→ Work instruction
Would you set down the data that follows, word for word, without any pictures?

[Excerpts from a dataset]
=======

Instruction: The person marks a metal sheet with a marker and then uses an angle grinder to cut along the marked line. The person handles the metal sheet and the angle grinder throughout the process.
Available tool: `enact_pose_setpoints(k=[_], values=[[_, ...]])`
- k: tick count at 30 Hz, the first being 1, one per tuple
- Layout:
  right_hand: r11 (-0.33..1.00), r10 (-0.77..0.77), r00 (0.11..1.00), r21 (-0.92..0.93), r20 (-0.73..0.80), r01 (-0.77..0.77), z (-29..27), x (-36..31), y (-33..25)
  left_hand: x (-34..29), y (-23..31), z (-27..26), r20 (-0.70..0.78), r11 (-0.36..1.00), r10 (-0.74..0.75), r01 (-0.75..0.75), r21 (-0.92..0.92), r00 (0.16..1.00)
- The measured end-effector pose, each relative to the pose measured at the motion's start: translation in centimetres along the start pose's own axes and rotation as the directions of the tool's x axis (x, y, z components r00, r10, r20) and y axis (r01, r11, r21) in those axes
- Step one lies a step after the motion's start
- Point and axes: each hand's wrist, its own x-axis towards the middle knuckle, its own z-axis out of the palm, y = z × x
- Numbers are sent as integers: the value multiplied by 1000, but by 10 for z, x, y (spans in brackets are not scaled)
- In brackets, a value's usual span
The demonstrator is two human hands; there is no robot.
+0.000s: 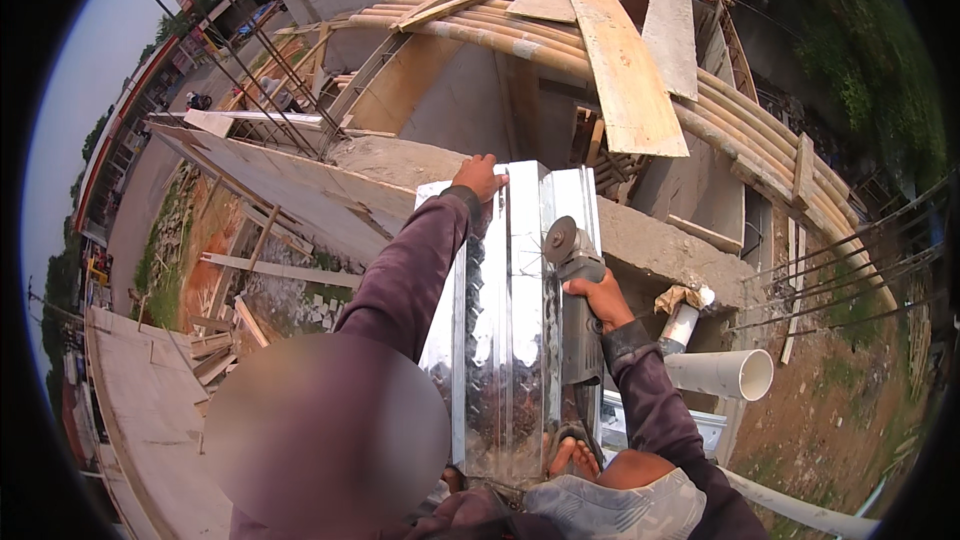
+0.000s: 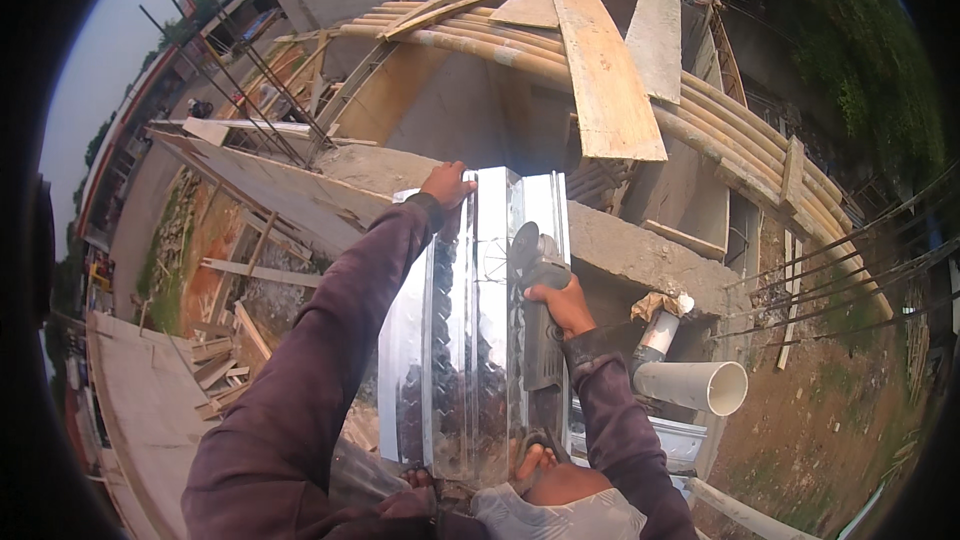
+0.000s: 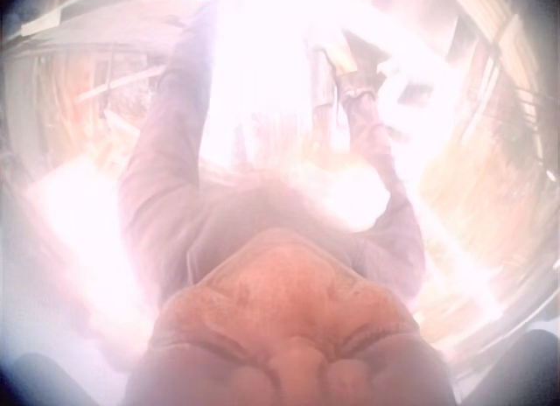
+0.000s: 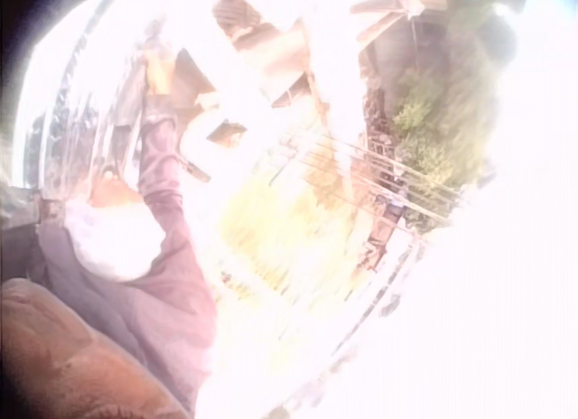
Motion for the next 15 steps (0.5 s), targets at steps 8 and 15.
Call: enact_pose_setpoints(k=[8, 15], values=[[997, -27, 997, -68, -71, 22, 7, -4, -5, -1, -4, 7, -79, 999, 28, -30, -32, 996], [998, -40, 999, -41, -31, 39, 10, -9, -7, -1, -5, 7, -66, 999, 16, -19, -39, 998]])
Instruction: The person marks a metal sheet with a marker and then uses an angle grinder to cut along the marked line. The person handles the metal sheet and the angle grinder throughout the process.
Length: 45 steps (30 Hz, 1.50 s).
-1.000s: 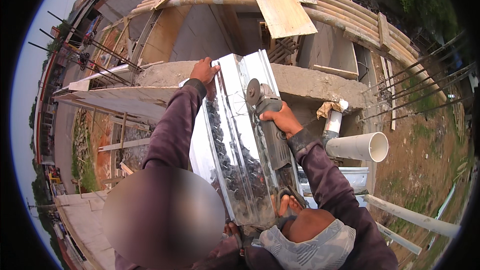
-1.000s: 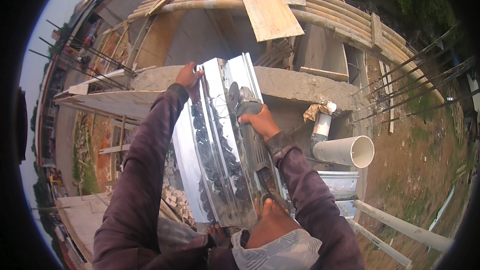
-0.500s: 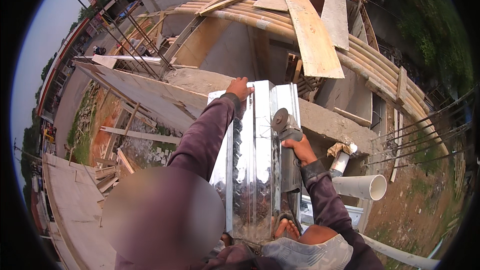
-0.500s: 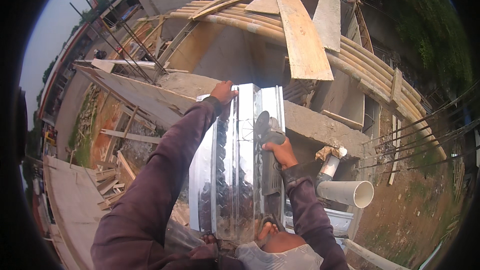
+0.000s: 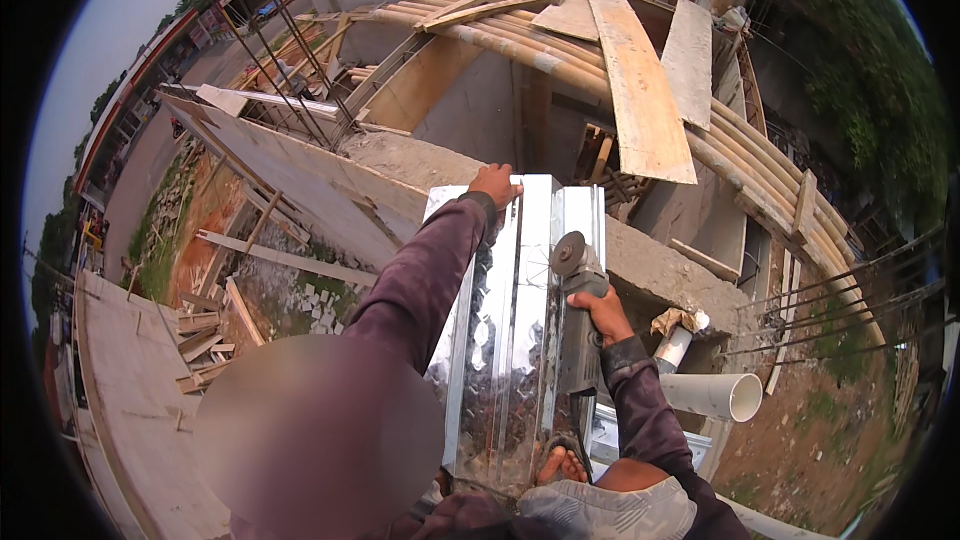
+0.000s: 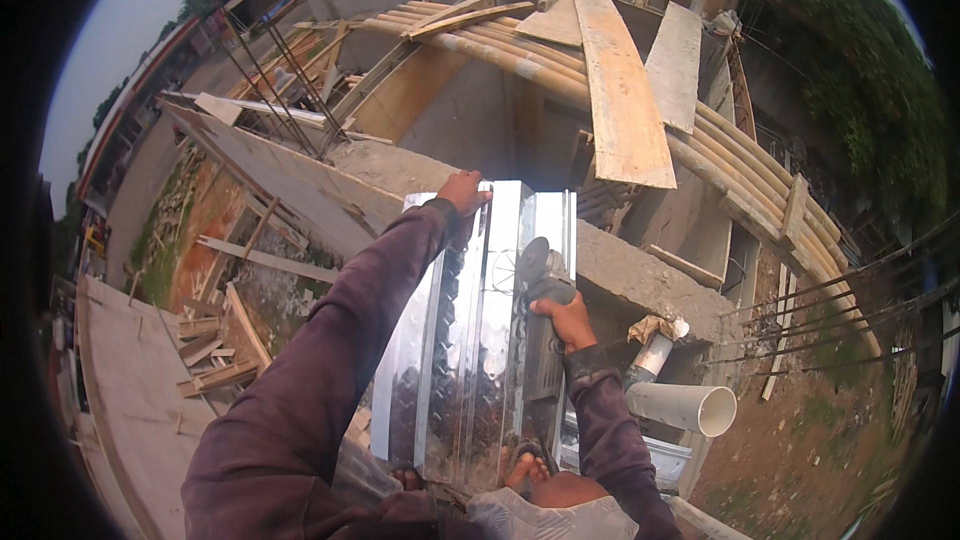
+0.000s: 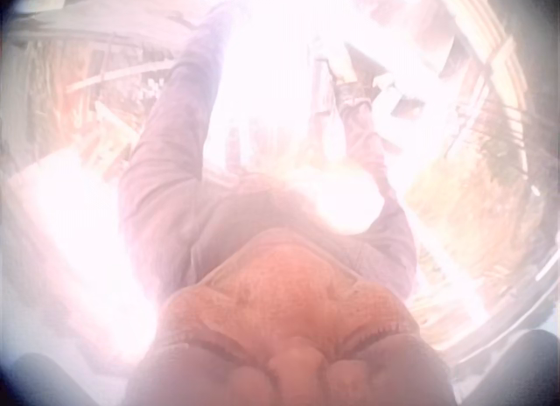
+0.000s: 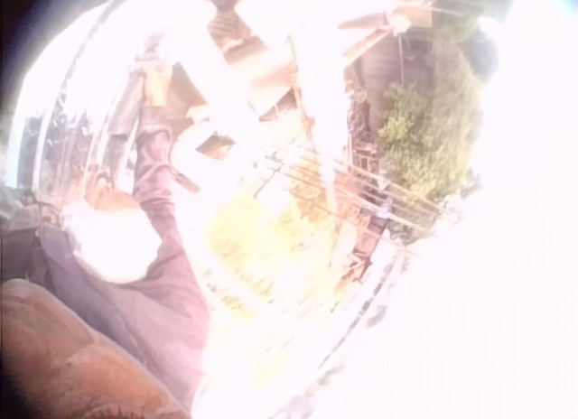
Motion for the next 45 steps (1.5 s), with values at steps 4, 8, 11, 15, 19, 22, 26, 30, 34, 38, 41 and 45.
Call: enact_pose_setpoints(k=[4, 8, 11, 15, 19, 22, 26, 30, 34, 38, 41, 45], values=[[1000, 7, 1000, 25, -26, -6, -3, 2, 1, 0, 7, -2, 24, 1000, -21, 21, -10, 999], [998, 24, 1000, 56, -5, -24, 1, 1, -3, -1, 7, -5, 28, 999, -36, 36, 7, 999], [999, 20, 1000, 32, 6, -20, -1, 4, 1, -3, 6, -5, 23, 999, -33, 33, 5, 999], [1000, -16, 999, 5, 35, 16, -6, 11, 8, -1, 13, -9, 74, 997, -75, 72, 36, 994], [1000, -20, 999, 14, 36, 19, -7, 14, 12, -2, 16, -12, 71, 997, -75, 72, 33, 995], [1000, -4, 1000, 22, 24, 4, -2, 9, 6, -3, 13, -10, 64, 997, -76, 73, 34, 995], [1000, 14, 1000, 18, -16, -14, 0, 8, 3, -3, 10, -7, 31, 998, -50, 49, 28, 998], [1000, 9, 1000, -17, -28, -9, 0, 11, 6, -2, 11, -6, 39, 997, -69, 68, 30, 997], [1000, 4, 1000, -30, 24, -4, -2, 11, 5, -4, 8, -3, 5, 1000, -26, 26, 5, 1000], [998, -22, 996, -62, -89, 17, -4, 12, 8, -1, 6, 0, -7, 1000, -10, 10, -9, 1000], [999, -5, 997, 49, -73, 8, -9, -2, 3, -2, -9, 4, -43, 999, 25, -26, -34, 999], [996, 11, 997, 91, -70, -4, -22, -16, -1, 1, -3, 2, 106, 997, -61, 66, -47, 992]])
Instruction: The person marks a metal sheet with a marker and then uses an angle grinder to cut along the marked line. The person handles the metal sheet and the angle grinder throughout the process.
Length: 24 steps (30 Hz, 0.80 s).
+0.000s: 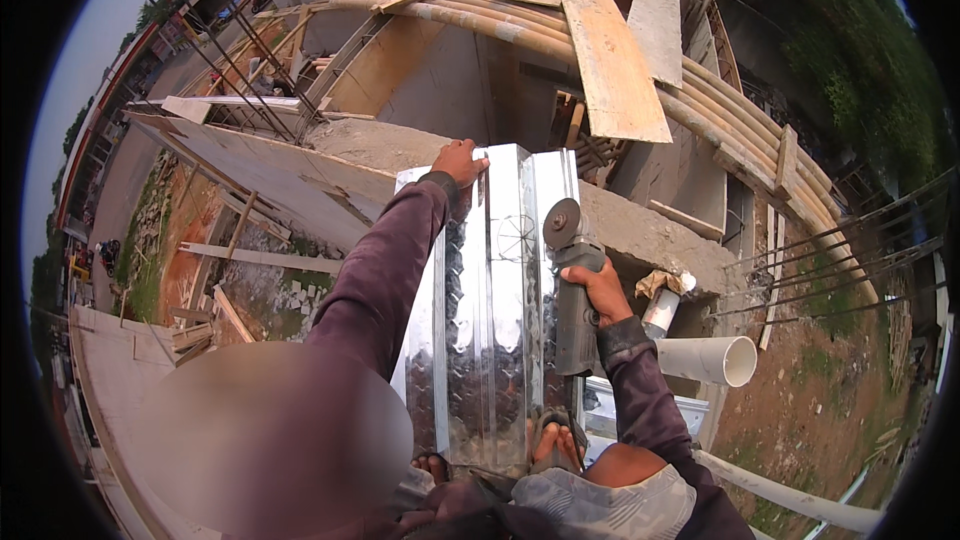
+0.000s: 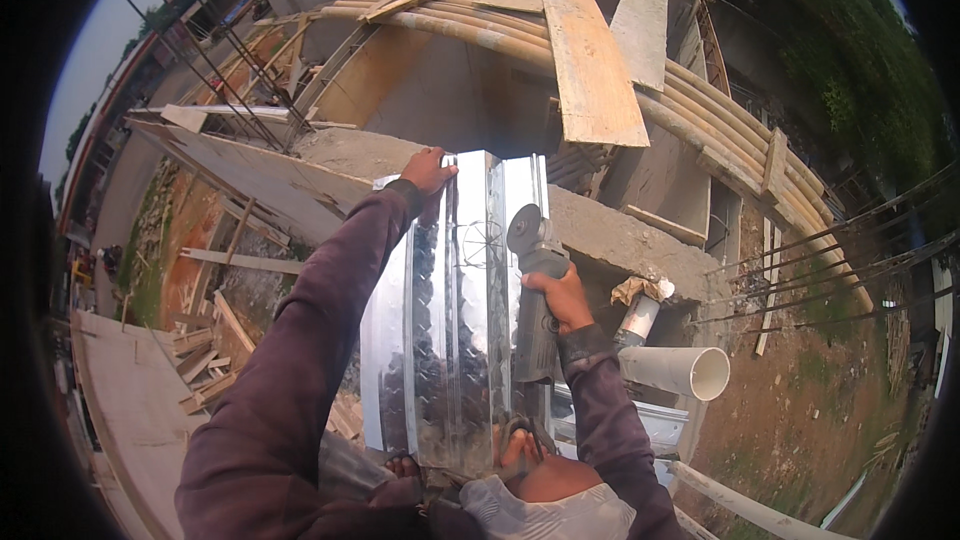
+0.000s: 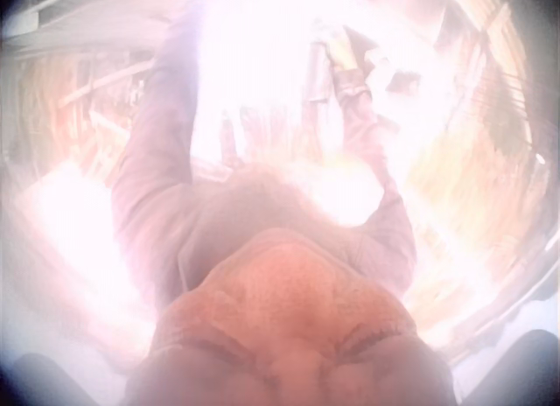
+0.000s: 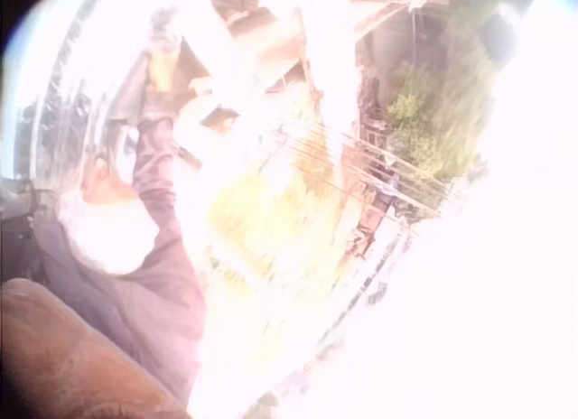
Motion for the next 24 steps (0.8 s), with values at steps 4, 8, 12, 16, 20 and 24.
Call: enact_pose_setpoints(k=[4, 8, 12, 16, 20, 24], values=[[1000, 12, 1000, 20, 18, -12, -2, -11, 6, -2, -1, -1, -13, 996, 70, -70, -46, 997], [1000, 25, 998, -18, 62, -24, 6, -18, 18, -26, -14, 4, -302, 990, 136, -138, 18, 943], [998, 36, 999, -58, 31, -34, 3, -28, 19, -82, 1, 0, -302, 991, 112, -129, -34, 947], [997, 55, 996, -57, 76, -50, 7, -29, 23, -160, -15, 10, -97, 998, 49, -51, -20, 994], [995, 60, 995, -80, 82, -53, 10, -26, 27, -194, -43, 22, 149, 995, -8, 22, -93, 989], [993, 48, 997, -106, 61, -41, 10, -27, 27, -200, -34, 18, 222, 965, 0, 58, -254, 975]])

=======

→ Problem solution
Instruction: The person marks a metal sheet with a marker and then uses an angle grinder to cut along the marked line. The person handles the metal sheet and the angle grinder throughout the process.
Available tool: `enact_pose_setpoints(k=[_], values=[[_, ...]])`
- k: tick count at 30 Hz, the first being 1, one per tuple
- Layout:
  right_hand: r11 (-0.33..1.00), r10 (-0.77..0.77), r00 (0.11..1.00), r21 (-0.92..0.93), r20 (-0.73..0.80), r01 (-0.77..0.77), z (-29..27), x (-36..31), y (-33..25)
  left_hand: x (-34..29), y (-23..31), z (-27..26), r20 (-0.70..0.78), r11 (-0.36..1.00), r10 (-0.74..0.75), r01 (-0.75..0.75), r21 (-0.92..0.92), r00 (0.16..1.00)
- The measured end-effector pose, each relative to the pose measured at the motion's start: translation in centimetres along the start pose's own axes and rotation as the directions of the tool's x axis (x, y, z components r00, r10, r20) and y axis (r01, r11, r21) in those axes
- Step one lies a step after the motion's start
- Point and axes: each hand's wrist, its own x-axis towards the middle knuckle, its own z-axis out of the palm, y = z × x
- Numbers are sent as integers: the value multiplied by 1000, but by 10 for z, x, y (spans in brackets are not scaled)
- In brackets, a value's usual span
The demonstrator is two human hands; there is no robot.
+0.000s: 
+0.000s: 
+0.000s: 
+0.000s: 
Motion for the next 15 steps (0.5 s), targets at steps 8 and 15.
Call: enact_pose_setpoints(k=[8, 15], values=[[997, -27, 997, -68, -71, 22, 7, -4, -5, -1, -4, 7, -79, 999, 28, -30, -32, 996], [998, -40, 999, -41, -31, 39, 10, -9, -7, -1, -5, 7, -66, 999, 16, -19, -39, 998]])
Instruction: The person marks a metal sheet with a marker and then uses an angle grinder to cut along the marked line. The person handles the metal sheet and the angle grinder throughout the process.
Length: 45 steps (30 Hz, 1.50 s).
-1.000s: 
-1.000s: 
-0.500s: 
-0.500s: 
+0.000s: 
+0.000s: 
+0.000s: 
+0.000s: 
Motion for the next 45 steps (1.5 s), with values at steps 4, 8, 11, 15, 19, 22, 26, 30, 34, 38, 41 and 45.
Call: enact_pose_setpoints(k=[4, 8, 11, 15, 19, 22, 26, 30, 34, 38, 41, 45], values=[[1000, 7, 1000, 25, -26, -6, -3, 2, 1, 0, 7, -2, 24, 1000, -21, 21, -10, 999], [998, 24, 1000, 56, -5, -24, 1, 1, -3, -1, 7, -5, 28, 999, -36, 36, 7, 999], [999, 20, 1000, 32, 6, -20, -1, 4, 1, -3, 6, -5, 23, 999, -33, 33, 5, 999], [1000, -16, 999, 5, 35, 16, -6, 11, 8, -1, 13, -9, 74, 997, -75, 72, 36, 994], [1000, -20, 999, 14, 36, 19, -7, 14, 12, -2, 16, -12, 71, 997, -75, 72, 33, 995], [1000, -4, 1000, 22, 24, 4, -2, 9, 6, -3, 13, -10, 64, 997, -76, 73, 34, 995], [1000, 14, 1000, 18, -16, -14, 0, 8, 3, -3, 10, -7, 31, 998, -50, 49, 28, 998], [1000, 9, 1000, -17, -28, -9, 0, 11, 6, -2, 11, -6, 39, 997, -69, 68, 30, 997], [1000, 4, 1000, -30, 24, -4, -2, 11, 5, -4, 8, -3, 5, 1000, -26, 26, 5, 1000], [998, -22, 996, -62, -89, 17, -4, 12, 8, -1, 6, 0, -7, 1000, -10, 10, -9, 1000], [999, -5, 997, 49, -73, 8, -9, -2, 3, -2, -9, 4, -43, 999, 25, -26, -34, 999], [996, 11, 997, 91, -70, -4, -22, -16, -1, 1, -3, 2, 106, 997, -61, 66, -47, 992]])
Instruction: The person marks a metal sheet with a marker and then uses an angle grinder to cut along the marked line. The person handles the metal sheet and the angle grinder throughout the process.
Length: 24 steps (30 Hz, 0.80 s).
+0.000s: 
+0.000s: 
+0.000s: 
+0.000s: 
Motion for the next 24 steps (0.8 s), with values at steps 4, 8, 12, 16, 20 and 24.
Call: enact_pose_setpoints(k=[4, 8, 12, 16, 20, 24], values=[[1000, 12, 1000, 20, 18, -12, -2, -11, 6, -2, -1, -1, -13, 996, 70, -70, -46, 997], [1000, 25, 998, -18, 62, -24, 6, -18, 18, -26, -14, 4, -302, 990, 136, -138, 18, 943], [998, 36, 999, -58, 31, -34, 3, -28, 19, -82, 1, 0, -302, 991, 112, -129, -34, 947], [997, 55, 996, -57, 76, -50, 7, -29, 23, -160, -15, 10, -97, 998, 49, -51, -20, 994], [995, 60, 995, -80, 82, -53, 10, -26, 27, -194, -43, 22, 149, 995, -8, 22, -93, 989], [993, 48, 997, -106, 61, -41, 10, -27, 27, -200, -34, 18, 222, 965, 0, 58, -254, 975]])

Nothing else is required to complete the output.